Nos
quedamos solos y llegó la Nochebuena. Y fue como si ese imprevisto
interludio dolorosamente trágico hubiera dado un giro a la situación: a
primeras horas
de la tarde cesó la lluvia y empezó a nevar suave y
regularmente. El frío viento del
norte barrió las nubes que cubrían las
cumbres y a través de la nevada pudimos ver la luna
llena y las
estrellas.
Hacia
las seis de la tarde salí a dar un paseo por el bosque. La paz que se
extendía tan
inesperada y reconciliadora por el lóbrego mundo, el fresco
sabor de la nevada, los altos y
oscuros abetos que vistieron su blanco
atuendo navideño en cuestión de minutos, la muda
majestuosidad de las
cumbres nevadas que se adivinaba entre los copos de nieve, la luz
plateada que derramaba la luna sobre el paisaje poco antes empapado y
torturado, todo
ello, tras los recientes acontecimientos, parecía un
precioso obsequio celestial.

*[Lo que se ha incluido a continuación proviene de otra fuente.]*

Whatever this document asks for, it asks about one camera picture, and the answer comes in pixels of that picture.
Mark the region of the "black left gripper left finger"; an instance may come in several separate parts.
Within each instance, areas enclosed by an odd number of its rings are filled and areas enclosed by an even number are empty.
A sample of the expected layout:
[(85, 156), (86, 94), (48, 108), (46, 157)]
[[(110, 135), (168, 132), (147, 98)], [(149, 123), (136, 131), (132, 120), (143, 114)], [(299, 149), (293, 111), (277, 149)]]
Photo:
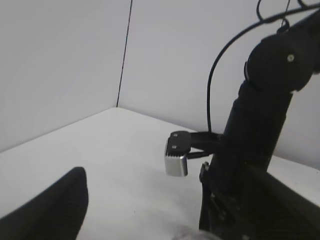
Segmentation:
[(87, 175), (74, 167), (39, 195), (0, 219), (2, 240), (75, 240), (89, 205)]

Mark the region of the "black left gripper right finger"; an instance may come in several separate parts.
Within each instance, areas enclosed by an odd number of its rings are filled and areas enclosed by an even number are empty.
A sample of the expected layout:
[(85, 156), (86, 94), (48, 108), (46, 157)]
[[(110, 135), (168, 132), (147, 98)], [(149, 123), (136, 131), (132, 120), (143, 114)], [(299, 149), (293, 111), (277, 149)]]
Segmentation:
[(320, 208), (269, 173), (248, 166), (240, 212), (254, 240), (318, 240)]

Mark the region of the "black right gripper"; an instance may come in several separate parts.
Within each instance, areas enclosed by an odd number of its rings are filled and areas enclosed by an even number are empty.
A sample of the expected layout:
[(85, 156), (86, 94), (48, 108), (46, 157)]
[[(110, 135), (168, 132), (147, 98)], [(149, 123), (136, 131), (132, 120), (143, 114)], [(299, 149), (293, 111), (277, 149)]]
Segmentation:
[(254, 151), (216, 150), (201, 166), (199, 228), (215, 235), (264, 235), (265, 156)]

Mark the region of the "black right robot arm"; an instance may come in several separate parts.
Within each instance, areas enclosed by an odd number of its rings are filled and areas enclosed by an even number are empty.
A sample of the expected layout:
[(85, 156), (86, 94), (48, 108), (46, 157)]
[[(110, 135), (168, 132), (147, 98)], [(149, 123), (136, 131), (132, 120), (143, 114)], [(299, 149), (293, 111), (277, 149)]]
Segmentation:
[(294, 92), (319, 72), (318, 11), (253, 49), (220, 146), (201, 166), (201, 230), (222, 240), (319, 239), (319, 207), (268, 173)]

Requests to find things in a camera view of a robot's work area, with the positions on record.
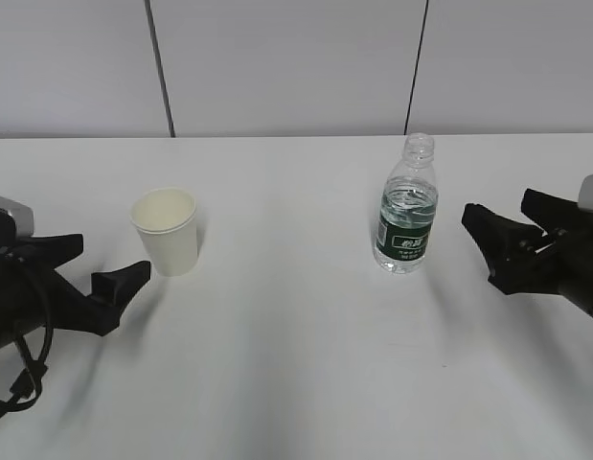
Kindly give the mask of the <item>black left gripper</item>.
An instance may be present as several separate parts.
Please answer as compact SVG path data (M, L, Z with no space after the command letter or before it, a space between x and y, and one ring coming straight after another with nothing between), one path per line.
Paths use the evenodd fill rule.
M91 293L83 295L55 272L82 252L82 234L0 241L0 349L41 327L48 334L106 336L120 326L125 308L150 280L151 262L92 273Z

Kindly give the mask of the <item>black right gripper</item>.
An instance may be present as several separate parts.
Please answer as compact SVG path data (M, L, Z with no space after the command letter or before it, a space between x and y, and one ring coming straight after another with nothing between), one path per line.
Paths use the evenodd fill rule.
M555 238L481 204L465 206L461 222L484 257L489 283L506 295L559 293L593 319L593 213L533 189L525 191L520 211ZM559 281L537 253L552 243Z

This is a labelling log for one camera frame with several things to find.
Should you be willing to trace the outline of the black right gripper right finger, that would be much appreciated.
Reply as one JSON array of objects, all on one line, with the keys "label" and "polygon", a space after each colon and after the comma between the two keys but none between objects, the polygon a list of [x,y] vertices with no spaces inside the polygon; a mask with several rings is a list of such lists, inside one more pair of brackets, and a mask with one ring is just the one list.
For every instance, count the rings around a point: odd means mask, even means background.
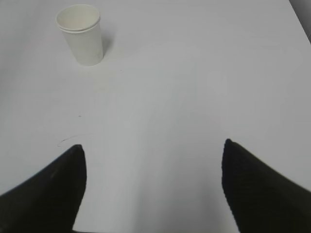
[{"label": "black right gripper right finger", "polygon": [[311,193],[227,139],[222,188],[241,233],[309,233]]}]

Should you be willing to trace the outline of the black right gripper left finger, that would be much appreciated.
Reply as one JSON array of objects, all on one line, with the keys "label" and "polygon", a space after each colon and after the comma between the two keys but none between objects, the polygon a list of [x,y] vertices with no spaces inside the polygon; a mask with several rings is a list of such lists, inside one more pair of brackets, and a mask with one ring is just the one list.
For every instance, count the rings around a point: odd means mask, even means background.
[{"label": "black right gripper left finger", "polygon": [[74,145],[0,197],[2,233],[71,233],[86,189],[86,157]]}]

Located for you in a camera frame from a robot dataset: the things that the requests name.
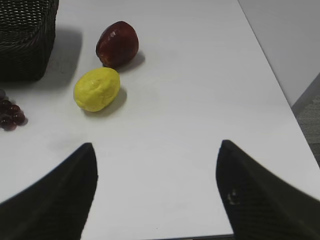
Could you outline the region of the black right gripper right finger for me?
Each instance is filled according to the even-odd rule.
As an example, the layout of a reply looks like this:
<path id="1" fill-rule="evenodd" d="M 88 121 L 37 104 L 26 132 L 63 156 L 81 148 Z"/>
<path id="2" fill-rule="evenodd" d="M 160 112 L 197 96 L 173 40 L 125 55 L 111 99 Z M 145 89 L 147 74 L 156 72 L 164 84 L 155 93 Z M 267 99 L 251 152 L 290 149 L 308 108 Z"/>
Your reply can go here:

La nieve
fresca rechinaba bajo mis botas y
al cabo de unas horas, gracias a la magnánima magia
del cielo, el
paisaje se convirtió en el decorado de una fabulosa ceremonia de luces y
reflejos.
Tras
cinco días de humedad y niebla, tras aquel aire cargado de olor a
tabaco y comida, ahora
respiraba a pleno pulmón el aroma etéreo, el
noble aliento de los abetos aliviados, de
los claros de bosque liberados
del ahogo de la niebla, y el aire de montaña hacía palpitar
el corazón y
renacer el alma. El cambio parecía obra de un mago que con un solo
gesto piadoso
había puesto fin a toda la miseria terrenal. La nieve caía
en grandes copos, como un manto suave
e uniforme, y el paisaje era como
una persona aterida que se arrebujaba feliz bajo un
reconfortante
edredón blanco. Llegué a un claro y me detuve; apoyado en mi bastón,
contemplé
el valle, donde en algunas casas ya brillaban las tenues luces
de la Nochebuena. Entonces
me pareció estar viviendo uno de los grandes
momentos de la vida, cuando el alma se ve
imbuida por una maravillosa
sensación de gracia, sin patetismo rimbombante y sin
sentimentalismo
chillón.
El
valle, el oscuro bosque, el blanco claro, todo relucía a la luz de la
luna. Era Nochebuena
y, aunque la gente también aquella noche seguía
matándose y la paz no se vislumbraba por
ninguna parte, aquel paisaje,
aquel claro y aquella cima no sabían nada sobre la desgracia del
género
humano.
Sándor Márai: “La hermana”, Ediciones Salamandra, Barcelona, 2007.